[Work to complete]:
When a line of the material has the word "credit" in it, copy that line.

[[ Given information open ]]

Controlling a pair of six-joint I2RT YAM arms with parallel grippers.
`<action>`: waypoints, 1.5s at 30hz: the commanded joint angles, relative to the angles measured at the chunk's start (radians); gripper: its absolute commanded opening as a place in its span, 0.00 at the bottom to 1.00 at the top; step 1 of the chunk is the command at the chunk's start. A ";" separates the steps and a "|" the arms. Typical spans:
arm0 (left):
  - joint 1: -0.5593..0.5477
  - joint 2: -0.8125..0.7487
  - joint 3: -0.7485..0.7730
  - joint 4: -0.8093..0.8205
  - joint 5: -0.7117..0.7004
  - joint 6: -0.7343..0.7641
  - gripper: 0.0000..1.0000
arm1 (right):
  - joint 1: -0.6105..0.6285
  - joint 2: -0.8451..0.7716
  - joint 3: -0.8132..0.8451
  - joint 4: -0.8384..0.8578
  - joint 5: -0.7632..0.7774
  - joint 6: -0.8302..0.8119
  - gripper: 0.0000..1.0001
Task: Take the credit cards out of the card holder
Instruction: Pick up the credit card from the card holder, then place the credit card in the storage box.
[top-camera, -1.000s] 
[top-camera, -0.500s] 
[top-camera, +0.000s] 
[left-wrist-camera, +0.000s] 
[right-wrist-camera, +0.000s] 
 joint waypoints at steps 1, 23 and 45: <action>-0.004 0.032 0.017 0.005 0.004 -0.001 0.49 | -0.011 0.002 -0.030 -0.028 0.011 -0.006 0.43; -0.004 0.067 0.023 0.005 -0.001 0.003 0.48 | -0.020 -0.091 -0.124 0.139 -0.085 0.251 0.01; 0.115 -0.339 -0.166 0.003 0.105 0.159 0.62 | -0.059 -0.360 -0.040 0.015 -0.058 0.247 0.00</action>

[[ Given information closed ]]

[Solution]:
Task: Take the credit cards out of the card holder
Instruction: Pick up the credit card from the card holder, then place the credit card in the storage box.

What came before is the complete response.